# Duplicate Picture Identifier
##### by Collin Heist
## Package Imports

In [2]:
# Import the necessary packages
from PIL import Image
import imagehash
import os
import time
import numpy as np
import pandas as pd

## Adjustable Variables
- `time_per__compare` is how long each comparison takes (taken experimentally)
- `hash_threshold` is the maximum acceptable value for a difference between two hashes that will be counted as similar
- `progress_report_amount` is how often (in images) to update the user
- `moxe_extensions` is a tuple of valid file formats that will be moved when sorting files
- `dupe_extensions` is a tuple of valid file formats that are hashed and compared for duplicate identification

In [3]:
time_per_compare = 1e-4
hash_threshold = 3
progress_report_frequency = 500
video_extensions = ('.mov', '.mp4', '.gif')
image_extensions = ('.jpg', '.jpeg', '.png', '.heic')
dupe_extensions = (".jpg", ".jpeg", ".png")

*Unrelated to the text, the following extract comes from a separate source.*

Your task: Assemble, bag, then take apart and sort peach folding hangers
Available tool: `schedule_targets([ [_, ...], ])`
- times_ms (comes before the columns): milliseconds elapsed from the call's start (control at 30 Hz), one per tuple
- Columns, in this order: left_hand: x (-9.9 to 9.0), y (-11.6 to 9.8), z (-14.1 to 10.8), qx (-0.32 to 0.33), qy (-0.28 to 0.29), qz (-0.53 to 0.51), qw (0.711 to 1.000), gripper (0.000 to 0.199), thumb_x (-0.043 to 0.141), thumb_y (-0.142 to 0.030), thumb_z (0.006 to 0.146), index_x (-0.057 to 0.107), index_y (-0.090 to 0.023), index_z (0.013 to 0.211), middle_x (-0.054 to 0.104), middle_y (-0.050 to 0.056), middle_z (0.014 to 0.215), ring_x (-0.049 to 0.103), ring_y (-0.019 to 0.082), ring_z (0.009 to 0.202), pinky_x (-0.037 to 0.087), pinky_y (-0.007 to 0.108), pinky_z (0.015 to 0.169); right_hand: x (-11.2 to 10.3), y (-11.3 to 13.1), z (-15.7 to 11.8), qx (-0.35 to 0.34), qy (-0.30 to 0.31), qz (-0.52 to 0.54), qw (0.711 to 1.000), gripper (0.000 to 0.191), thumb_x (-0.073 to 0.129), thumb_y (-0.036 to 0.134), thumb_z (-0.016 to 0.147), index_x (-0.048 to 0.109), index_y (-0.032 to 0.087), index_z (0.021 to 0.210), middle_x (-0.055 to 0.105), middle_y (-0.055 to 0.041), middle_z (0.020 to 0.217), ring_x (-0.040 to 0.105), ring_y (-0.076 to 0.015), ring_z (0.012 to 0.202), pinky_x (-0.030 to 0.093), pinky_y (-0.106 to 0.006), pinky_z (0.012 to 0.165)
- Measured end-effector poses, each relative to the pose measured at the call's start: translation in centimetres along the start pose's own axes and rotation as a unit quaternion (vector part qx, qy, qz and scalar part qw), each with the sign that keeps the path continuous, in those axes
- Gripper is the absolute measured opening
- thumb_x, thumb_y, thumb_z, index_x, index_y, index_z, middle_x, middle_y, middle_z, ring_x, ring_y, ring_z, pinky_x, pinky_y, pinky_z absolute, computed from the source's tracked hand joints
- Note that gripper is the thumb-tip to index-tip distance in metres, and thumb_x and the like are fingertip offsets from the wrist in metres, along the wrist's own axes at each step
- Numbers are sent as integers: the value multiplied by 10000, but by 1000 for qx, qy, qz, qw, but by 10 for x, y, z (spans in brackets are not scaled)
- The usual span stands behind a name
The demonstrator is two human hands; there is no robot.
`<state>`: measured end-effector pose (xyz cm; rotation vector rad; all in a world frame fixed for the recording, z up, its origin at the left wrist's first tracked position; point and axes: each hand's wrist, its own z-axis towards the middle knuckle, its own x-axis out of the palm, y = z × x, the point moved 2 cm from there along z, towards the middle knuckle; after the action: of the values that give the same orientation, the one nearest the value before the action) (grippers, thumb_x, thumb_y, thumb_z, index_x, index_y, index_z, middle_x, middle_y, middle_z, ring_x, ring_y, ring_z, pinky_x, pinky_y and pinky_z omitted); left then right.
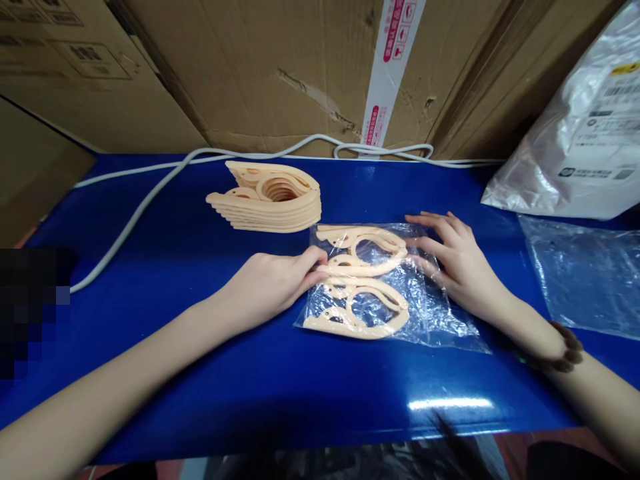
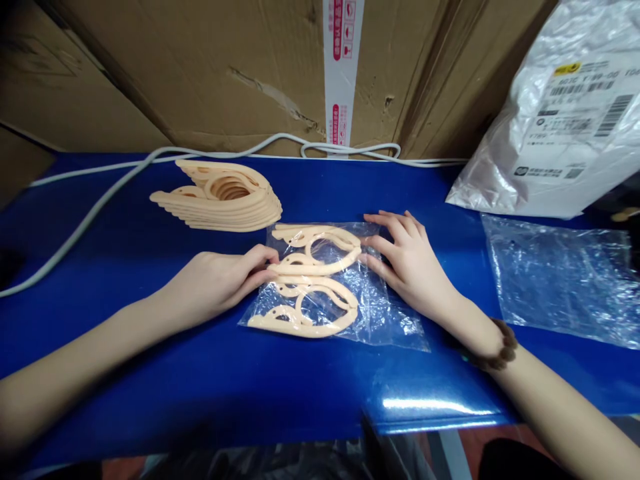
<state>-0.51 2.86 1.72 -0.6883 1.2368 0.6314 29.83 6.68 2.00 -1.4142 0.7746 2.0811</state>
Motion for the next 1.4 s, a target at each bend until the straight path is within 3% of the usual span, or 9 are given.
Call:
schedule_targets([
  [167,1,-3,-2,0,-40,18,999,250,336,-345,1120,534,-194,1149,803,-5,860,702,179,504,408,259,457,-1,0,0,-5,0,1,1000,355,454,411,1062,689,174,1183,601,-195,1428,532,-386,1363,369,-706,1125],
  [300,-2,-7,-3,1,-44,5,999,198,408,-292,1090,541,-175,1179,778,-20,795,703,171,523,419,254,467,-8,-2,7,-20,27,-11,999,379,476,433,1049,708,152,1150,577,-216,1452,513,-433,1370,389,-733,1095],
  [433,-4,-8,-3,14,-41,-13,999,200,442,-245,1051,547,-150,1192,766,-19,787,698,157,541,428,250,485,-10,-9,15,-8,35,25,999,381,530,480,1019,751,176,1079,560,-197,1476,491,-440,1381,449,-690,1064],
  [733,1,-5,-4,9,-62,-5,998,197,418,-267,1088,554,-174,1195,812,12,930,714,162,550,449,257,501,-4,-6,9,-12,-7,8,1000,334,526,455,1029,746,203,1041,610,-167,1432,518,-406,1375,353,-720,1124],
  [1000,1,-3,-3,-7,-45,-24,999,216,409,-284,1093,552,-184,1219,817,-2,944,720,168,549,455,267,491,-2,-6,7,-9,-2,1,1000,437,528,473,1027,637,192,1345,593,-184,1447,524,-381,1371,355,-688,1138],
  [1167,3,-2,-3,-12,-40,-27,999,217,409,-295,1096,541,-194,1235,821,-3,948,724,167,556,446,261,489,-2,-7,8,-18,-7,23,1000,353,562,481,1011,690,206,1189,612,-166,1431,533,-381,1361,358,-691,1134],
  [1400,3,-1,-4,-21,-30,-41,998,211,404,-299,1099,526,-210,1246,820,-6,1004,729,150,578,444,242,514,-4,-6,8,-38,-20,11,999,397,594,564,975,694,202,1104,644,-159,1389,556,-388,1338,335,-710,1145],
])
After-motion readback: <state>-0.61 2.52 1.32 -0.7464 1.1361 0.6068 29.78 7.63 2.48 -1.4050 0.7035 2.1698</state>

## Function to get the image list
This function takes a given directory and returns all files that fit either the move or duplicate extension criteria, as set by the value of `move`.

In [4]:
def get_image_list(path, ignore_list=[None], move=True, videos=False):
    list_of_files = os.listdir(path) # Get a list of all files in the current directory
    all_files = []
    # Iterate over all the entries
    for entry in list_of_files:
        # Create full path
        full_path = os.path.join(path, entry)
        # If entry is a directory then get the list of files in this directory 
        if os.path.isdir(full_path) and entry not in ignore_list:
            all_files = all_files + get_image_list(full_path, ignore_list, move, videos)
        else:
            all_files.append(full_path)
                            
    # Return a filtered list that only contains files who end in the valid extension
    if move is False: # Duplicates being identified
        return [image for image in all_files if image.lower().endswith(dupe_extensions)]
    elif move is True and videos is False: # Moving images
        return [image for image in all_files if image.lower().endswith(image_extensions)]
    elif move is True and videos is True: # Moving videos
        return [image for image in all_files if image.lower().endswith(video_extensions)]

## Function to estimate the number of comparisons performed

In [5]:
def num_comparisons(image_list):
    return int(len(image_list) * (len(image_list) + 1) / 2)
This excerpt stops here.